Switch# configure terminal
Switch(config)# interface gigabitEthernet0/1
Switch(config-if)# switchport mode access
Switch(config-if)# switchport access vlan 10
Switch(config-if)# spanning-tree portfast
Switch(config-if)# spanning-tree bpduguard enable
And that’s it!
Phase 8 - Monitoring
The most effective way of checking STP configuration is to run the following command on switches.
Switch# show spanning-tree summary
This will show the STP mode, the root bridge for each VLAN and the port states.
BPDU frames can be detected using Wireshark.
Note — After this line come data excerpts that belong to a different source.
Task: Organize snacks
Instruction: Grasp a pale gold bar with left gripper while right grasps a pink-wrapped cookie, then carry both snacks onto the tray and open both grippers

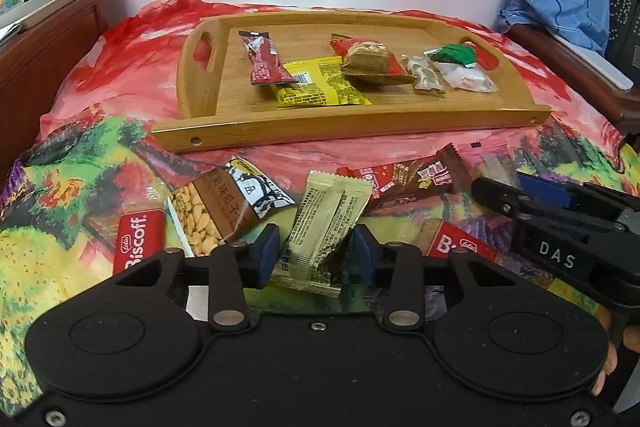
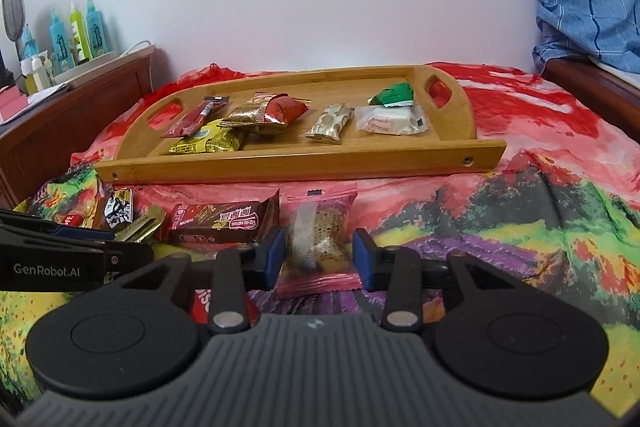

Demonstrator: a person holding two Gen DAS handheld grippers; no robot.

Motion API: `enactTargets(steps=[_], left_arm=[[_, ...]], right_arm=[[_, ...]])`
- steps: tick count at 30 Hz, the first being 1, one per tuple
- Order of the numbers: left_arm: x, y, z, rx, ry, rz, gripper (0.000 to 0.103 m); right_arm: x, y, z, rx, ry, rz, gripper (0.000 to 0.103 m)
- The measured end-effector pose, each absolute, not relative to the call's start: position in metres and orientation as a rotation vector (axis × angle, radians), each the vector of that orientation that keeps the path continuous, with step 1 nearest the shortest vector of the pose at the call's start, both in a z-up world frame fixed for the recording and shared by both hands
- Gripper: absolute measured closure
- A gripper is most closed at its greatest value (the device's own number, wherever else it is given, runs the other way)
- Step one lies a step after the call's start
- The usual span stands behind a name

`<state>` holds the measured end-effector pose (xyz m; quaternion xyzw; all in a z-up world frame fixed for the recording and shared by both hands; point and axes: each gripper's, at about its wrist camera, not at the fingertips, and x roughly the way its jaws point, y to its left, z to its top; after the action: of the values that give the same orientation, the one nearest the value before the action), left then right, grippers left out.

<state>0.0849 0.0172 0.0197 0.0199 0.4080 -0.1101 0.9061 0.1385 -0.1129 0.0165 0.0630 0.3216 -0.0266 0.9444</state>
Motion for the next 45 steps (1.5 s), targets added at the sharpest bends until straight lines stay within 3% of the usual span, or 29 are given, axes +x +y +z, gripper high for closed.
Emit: enactTargets(steps=[7, 25, 35, 45], left_arm=[[0.082, 0.011, 0.023, 0.038, 0.842, -0.206, 0.072], [0.100, 0.011, 0.059, -0.002, 0.820, -0.129, 0.072], [0.156, 0.004, 0.105, -0.056, 0.749, -0.145, 0.072], [0.235, -0.006, 0.108, -0.119, 0.746, -0.144, 0.072]], right_arm=[[0.136, -0.116, 0.020, 0.147, 0.635, -0.055, 0.070], [0.147, -0.154, 0.055, 0.273, 0.552, -0.078, 0.070], [0.200, -0.199, 0.084, 0.346, 0.474, -0.073, 0.070], [0.261, -0.237, 0.072, 0.398, 0.475, -0.032, 0.069]])
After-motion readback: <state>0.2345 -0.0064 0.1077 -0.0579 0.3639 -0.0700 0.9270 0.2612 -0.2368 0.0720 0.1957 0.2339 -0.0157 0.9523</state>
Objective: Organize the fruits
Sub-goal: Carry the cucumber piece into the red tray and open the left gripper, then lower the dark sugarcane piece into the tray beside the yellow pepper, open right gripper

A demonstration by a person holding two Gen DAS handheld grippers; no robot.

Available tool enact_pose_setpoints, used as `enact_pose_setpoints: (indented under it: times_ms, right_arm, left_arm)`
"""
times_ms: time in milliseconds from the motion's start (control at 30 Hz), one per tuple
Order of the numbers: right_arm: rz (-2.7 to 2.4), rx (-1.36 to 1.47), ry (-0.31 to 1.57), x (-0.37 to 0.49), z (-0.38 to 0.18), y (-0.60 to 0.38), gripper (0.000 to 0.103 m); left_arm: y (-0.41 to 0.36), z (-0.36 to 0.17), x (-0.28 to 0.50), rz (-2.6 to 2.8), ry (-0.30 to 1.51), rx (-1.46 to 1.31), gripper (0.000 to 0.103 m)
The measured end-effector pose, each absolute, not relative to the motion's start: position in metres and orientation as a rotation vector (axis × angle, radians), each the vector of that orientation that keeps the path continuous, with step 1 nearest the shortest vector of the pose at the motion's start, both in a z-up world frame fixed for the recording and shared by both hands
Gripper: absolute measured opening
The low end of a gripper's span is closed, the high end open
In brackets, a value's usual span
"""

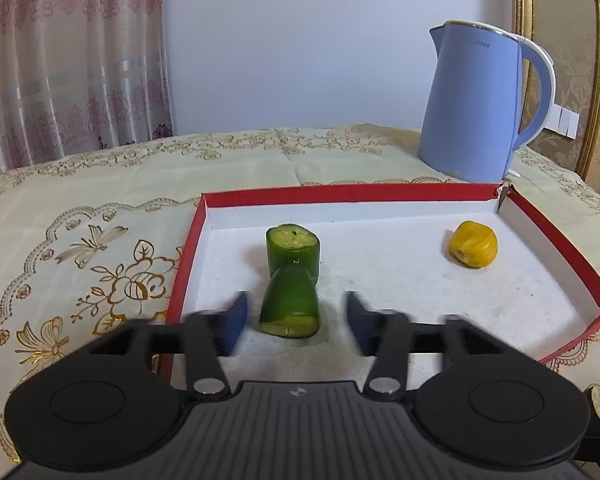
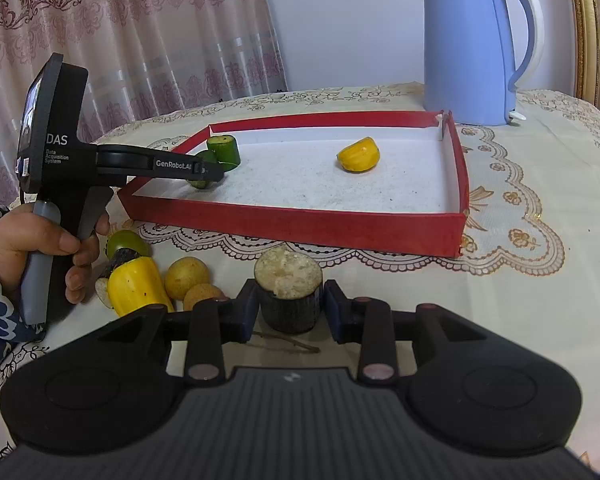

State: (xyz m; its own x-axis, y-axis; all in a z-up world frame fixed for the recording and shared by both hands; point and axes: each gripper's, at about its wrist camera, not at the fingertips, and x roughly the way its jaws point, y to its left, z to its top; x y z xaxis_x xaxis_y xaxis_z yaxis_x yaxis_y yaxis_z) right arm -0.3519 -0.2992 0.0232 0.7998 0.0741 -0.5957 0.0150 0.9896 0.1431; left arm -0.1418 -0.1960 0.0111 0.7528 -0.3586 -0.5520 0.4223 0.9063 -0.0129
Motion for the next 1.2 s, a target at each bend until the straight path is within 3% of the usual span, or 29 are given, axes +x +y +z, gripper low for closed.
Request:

Use the filter stp to see them.
If a more detailed view is required, run:
Switch# show spanning-tree detail
This will show granular details, including topology changes. If the topology change notification number is constantly increasing, that indicates a port somewhere is flapping between states.
To inspect an individual port, use:
Switch# show spanning-tree interface gigabitEthernet0/1
This will show you what state the port is in, overall and for individual VLANs.
SNMP traps can also be used; if a root ID changes or a port is moved between states, SNMP can be used to generate an alert.
Conclusion
With a solid implementation of Spanning Tree Protocol, a network moves from vulnerable to resilient, able to withstand equipment failure or damage and still keep users online.
By using modern STP implementations, redundant equipment isn’t sitting idle, but utilised to provide load balancing, safe in the knowledge that it will automatically take the full load if required.
Similarly to QoS, users will never notice STP. But they will notice broadcast storms, when every piece of network equipment is screaming and traffic grinds to a halt.